Hamer Holding Group, Inc. v. Elmore

Decision Date14 August 1990
Docket NumberNo. 1-89-0288,1-89-0288
Citation148 Ill.Dec. 310,560 N.E.2d 907,202 Ill.App.3d 994
Parties, 148 Ill.Dec. 310 HAMER HOLDING GROUP, INC., First United Property Management, Inc., and Studio 2, Inc., Plaintiffs, v. Stephen C. ELMORE, Defendant-Appellee (First United Property Management, Inc., Plaintiff-Appellant).
CourtUnited States Appellate Court of Illinois

Marshall N. Dickler, Ltd., Chicago (S. Keith Collins, Marshall N. Dickler, of counsel), for plaintiff-appellant.

Nisen & Elliott, Chicago (Michael J. Daley, of counsel), for defendant-appellee.

Justice SCARIANO delivered the opinion of the court:

Plaintiff First United Property Management, Inc., brings an interlocutory appeal pursuant to Supreme Court Rule 307(a)(1) (107 Ill.2d R. 307(a)(1)) from an order denying its motion for a preliminary injunction seeking to enforce a restrictive covenant against defendant Stephen C. Elmore and to obtain relief under the Illinois Trade Secrets Act (Ill.Rev.Stat.1989, ch. 140, par. 351 et seq.). Specifically, plaintiff seeks to enjoin defendant from competing in the business of managing certain types of real estate for a period of three years within a 75 mile radius of downtown Chicago.

Plaintiff presents two issues for our review: (1) whether the circuit court erred in its determination that defendant's covenant not to compete was ancillary to his employment contract rather than to the sale of his business, a decision which led the court to apply a stricter test of enforcement and consequently to deny a preliminary injunction; and (2) whether the circuit court erred in deciding that plaintiff's customer list was not a trade secret under the Illinois Trade Secrets Act (Ill.Rev.Stat.1989, ch. 140, par. 351 et seq.). Defendant raises yet a third issue, urging us to forego construing his restrictive covenant altogether and to hold that the assignment by which plaintiff succeeded to the employment agreement containing the covenant was invalid and thereby failed to confer upon plaintiff standing to sue for injunctive relief.

I. BACKGROUND

Defendant Stephen C. Elmore (Elmore) was the sole owner and chief executive officer of AMCO Realty and Management Company (AMCO), engaged in the business of managing condominium and homeowners' associations, from its incorporation in Illinois in 1979. Among AMCO's clients dating back to 1979 and 1980 were Cress Creek Condominium Association (Cress Creek), North Valley-Lo Condominiums (Valley-Lo), and Piers Condominiums (Piers).

On March 15, 1984, as president of AMCO, Elmore signed a contract with First Eagle Holding Company, Inc., (Holding Group) 1 for the sale of AMCO. Under the contract, entitled "Acquisition Agreement," AMCO conveyed to the Holding Group all of its assets, including customer lists and business records, goodwill and going concern, employment and other service contracts, and the corporate name "AMCO Realty and Management Company." Paragraph 24 of the acquisition agreement contained a clause permitting its assignment. Paragraph 2(a) provided that the aggregate purchase price of the acquired assets would be $886,000, and the value assigned to each individual category of assets was as follows: computer equipment $40,000; leasehold improvements $5,000; equipment $15,000; receivables $25,000; contracts $795,000; goodwill and going concern $5,000; tradenames $1,000.

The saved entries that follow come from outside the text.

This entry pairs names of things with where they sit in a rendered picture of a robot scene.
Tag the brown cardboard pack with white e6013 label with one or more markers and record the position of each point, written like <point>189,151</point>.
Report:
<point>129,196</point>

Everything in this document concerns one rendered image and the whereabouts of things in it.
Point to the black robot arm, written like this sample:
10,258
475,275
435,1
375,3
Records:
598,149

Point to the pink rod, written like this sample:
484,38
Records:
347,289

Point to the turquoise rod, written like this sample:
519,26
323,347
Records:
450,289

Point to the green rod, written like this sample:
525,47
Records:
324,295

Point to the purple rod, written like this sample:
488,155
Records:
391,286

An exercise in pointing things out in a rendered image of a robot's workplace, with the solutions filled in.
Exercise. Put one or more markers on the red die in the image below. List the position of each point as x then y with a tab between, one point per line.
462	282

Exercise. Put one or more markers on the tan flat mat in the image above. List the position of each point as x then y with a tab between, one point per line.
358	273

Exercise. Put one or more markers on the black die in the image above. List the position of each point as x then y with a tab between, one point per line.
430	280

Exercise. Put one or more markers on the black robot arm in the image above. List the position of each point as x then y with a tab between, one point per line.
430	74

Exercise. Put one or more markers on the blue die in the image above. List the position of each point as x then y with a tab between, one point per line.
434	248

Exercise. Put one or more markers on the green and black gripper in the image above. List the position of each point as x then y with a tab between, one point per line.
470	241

Paragraph 3(a)(iv) stated that as a condition precedent to the obligations of the parties, Elmore was to execute and deliver an employment agreement, attached to the acquisition agreement as an exhibit, on or before the date of closing, March 30, 1984. Paragraph 8 required the seller to produce the executed employment agreement at the closing as a necessary document. Paragraph 15 contained a set-off provision whereby in the event Elmore terminated his employment with the buyer before the employment agreement expired, the buyer reserved the right to reduce the aggregate purchase price by $3,000 for every month of employment remaining under the terms of the employment agreement. Finally, paragraph 16 incorporated by reference all exhibits and attachments and provided that all agreements executed by the parties in connection with the acquisition agreement would constitute the entire agreement.

On March 26, 1984, four days prior to the closing of the acquisition agreement between AMCO and the Holding Group, the Holding Group assigned the acquisition agreement to its wholly-owned subsidiary, First United ICI, Inc., (First United I). 2 Thus, the parties to the closing on March 30, 1984, were AMCO (seller) and First United I (buyer). The parties to the employment agreement, which was executed that same day, were Elmore (employee) and First United I (employer). The employment agreement, as it existed on March 15, 1984, in the form of an unexecuted document attached as an exhibit to the acquisition agreement, already set forth First United I as the employer.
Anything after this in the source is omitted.